Lines in the listing below containing the string "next" are to be identified and copied.

────────────────────────────────────────

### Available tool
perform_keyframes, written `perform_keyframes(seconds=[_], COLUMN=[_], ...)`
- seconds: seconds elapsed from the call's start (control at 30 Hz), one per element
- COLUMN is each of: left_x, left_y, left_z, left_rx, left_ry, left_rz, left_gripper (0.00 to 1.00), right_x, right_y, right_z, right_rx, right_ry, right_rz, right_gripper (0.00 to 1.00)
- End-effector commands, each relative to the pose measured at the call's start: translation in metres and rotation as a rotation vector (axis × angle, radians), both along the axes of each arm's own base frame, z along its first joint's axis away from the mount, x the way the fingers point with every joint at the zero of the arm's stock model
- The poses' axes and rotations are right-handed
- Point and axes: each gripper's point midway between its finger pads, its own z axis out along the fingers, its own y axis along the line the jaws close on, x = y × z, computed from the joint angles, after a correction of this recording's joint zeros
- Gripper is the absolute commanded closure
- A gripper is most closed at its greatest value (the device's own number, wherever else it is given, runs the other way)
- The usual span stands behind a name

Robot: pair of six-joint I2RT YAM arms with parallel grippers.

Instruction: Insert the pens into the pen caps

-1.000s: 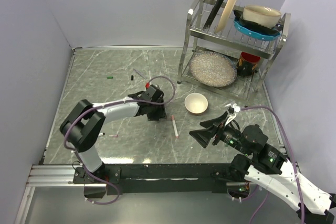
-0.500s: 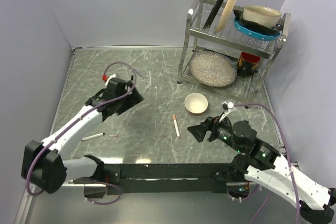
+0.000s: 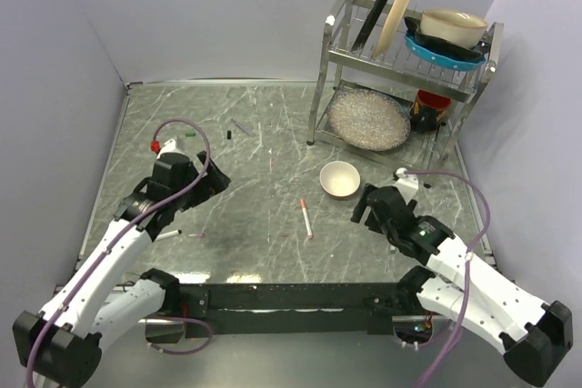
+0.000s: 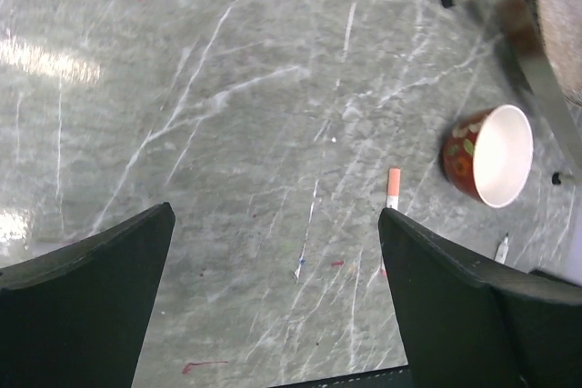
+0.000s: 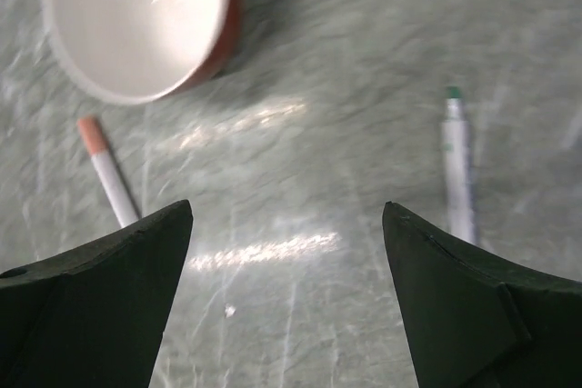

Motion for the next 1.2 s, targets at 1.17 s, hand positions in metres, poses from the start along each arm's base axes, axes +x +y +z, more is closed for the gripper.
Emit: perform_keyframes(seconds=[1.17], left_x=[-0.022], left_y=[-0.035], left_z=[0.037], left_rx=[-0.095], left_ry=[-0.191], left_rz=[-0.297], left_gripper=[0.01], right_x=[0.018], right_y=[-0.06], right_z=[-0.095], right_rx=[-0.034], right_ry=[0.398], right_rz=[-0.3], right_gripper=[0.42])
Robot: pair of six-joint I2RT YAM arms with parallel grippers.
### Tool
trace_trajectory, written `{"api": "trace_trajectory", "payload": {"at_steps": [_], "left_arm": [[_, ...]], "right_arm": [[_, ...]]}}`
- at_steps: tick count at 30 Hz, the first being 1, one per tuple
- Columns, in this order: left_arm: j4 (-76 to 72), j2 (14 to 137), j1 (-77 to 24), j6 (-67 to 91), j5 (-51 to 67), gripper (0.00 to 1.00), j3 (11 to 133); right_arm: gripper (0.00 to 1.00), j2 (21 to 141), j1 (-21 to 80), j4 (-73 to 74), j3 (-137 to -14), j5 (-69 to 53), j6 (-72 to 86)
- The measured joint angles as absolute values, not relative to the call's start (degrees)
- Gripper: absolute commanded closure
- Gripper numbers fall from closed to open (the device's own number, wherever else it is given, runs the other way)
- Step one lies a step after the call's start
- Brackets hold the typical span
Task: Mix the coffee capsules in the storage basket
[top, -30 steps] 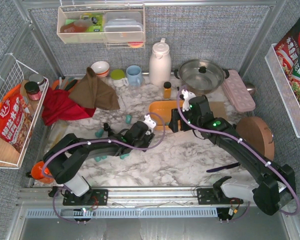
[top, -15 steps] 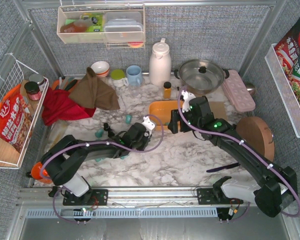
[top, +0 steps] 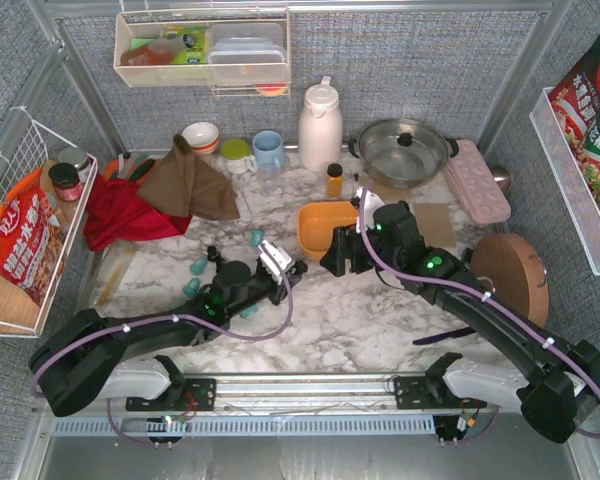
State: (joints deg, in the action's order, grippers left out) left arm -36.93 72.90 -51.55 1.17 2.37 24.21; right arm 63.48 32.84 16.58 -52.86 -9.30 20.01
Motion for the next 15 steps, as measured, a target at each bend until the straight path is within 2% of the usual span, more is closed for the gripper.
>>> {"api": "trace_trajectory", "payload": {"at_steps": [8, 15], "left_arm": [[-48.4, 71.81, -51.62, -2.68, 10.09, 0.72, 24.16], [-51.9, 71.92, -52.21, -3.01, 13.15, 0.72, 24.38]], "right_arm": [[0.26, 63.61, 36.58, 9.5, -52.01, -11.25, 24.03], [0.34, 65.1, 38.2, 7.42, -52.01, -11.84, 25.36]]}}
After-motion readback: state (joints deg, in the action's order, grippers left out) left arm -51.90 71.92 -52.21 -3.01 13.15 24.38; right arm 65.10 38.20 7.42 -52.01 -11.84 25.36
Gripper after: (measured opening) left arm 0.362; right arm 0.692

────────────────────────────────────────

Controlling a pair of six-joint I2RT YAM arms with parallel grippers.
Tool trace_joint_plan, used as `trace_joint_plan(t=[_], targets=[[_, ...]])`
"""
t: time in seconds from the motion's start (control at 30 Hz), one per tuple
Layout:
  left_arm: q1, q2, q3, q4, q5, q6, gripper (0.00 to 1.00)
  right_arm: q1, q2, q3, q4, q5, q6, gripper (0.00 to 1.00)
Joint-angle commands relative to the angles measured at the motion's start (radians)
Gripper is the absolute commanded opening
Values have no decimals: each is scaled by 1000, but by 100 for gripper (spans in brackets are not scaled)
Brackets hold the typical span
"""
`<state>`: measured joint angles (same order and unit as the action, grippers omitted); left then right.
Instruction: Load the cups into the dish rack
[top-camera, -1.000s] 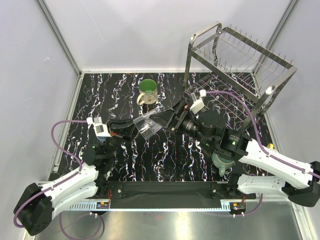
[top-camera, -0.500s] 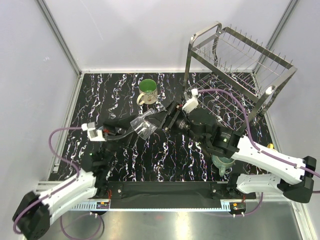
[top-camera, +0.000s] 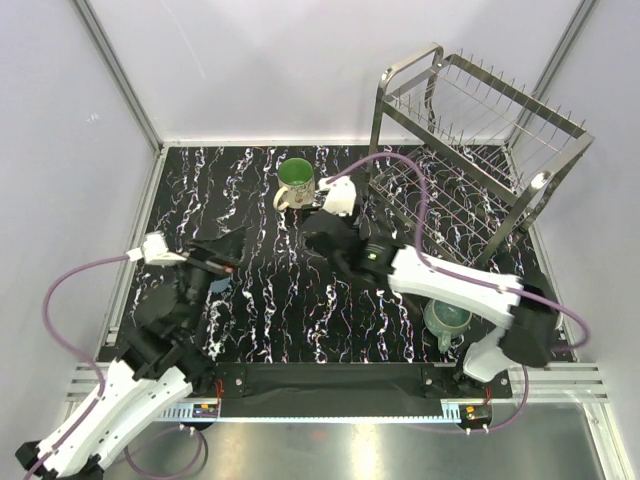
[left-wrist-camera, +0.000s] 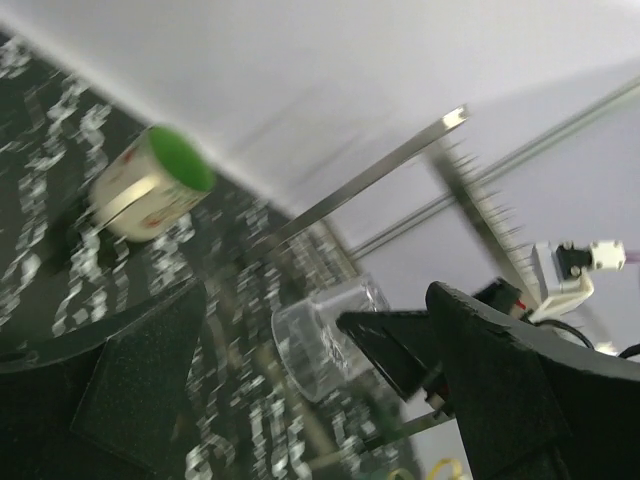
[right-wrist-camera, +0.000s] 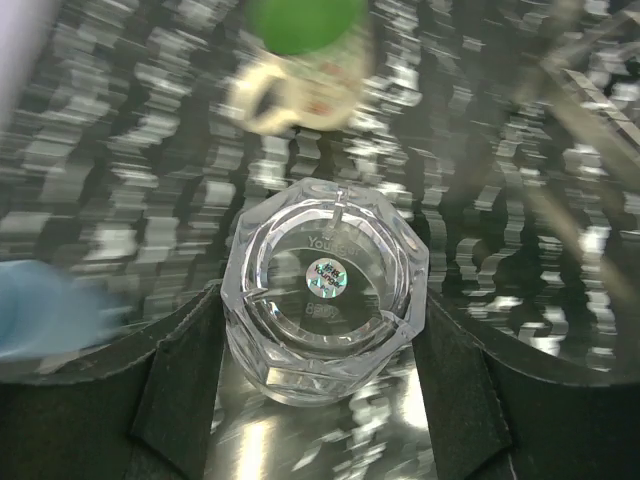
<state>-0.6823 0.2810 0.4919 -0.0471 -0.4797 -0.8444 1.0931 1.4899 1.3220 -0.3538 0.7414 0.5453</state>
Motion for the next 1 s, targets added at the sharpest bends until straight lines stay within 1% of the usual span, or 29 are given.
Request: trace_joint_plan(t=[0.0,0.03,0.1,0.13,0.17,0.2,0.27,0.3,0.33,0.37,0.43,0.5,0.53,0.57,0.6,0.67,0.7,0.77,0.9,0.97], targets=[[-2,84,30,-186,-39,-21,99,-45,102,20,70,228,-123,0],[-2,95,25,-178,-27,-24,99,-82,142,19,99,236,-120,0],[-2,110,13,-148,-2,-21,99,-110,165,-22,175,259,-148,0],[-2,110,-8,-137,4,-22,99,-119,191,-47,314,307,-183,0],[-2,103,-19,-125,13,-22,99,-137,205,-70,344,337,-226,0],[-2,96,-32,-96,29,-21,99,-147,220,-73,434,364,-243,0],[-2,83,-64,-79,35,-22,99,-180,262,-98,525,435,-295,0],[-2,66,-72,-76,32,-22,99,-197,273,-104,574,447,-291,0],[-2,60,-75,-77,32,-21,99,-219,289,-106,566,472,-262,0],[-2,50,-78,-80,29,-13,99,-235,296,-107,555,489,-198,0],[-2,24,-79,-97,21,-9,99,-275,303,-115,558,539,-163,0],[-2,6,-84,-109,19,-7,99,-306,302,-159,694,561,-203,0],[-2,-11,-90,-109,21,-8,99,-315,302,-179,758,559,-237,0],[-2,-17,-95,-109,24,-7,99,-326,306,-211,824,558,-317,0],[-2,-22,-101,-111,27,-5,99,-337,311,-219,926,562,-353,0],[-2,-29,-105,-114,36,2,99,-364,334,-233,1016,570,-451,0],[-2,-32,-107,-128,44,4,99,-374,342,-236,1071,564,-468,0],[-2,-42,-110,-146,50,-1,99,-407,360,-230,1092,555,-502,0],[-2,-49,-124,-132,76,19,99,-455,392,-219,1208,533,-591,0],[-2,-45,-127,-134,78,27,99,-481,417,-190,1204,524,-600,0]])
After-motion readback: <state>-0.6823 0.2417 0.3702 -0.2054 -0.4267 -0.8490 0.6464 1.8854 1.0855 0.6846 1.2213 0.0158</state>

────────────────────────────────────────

Written response >>
Motion for the next 1.2 s, targets at 1.17 s, hand positions in metres, poses from the start along each arm's base axes, axes +x +y +z, more is closed for the gripper.
Motion for the next 15 steps, as measured, a target at each bend until the straight path is within 2% of the usual span, more is closed for the gripper.
Motion for the next 1 s, targets added at the sharpest bends until straight lines stay within 1% of the usual span, or 29 are given.

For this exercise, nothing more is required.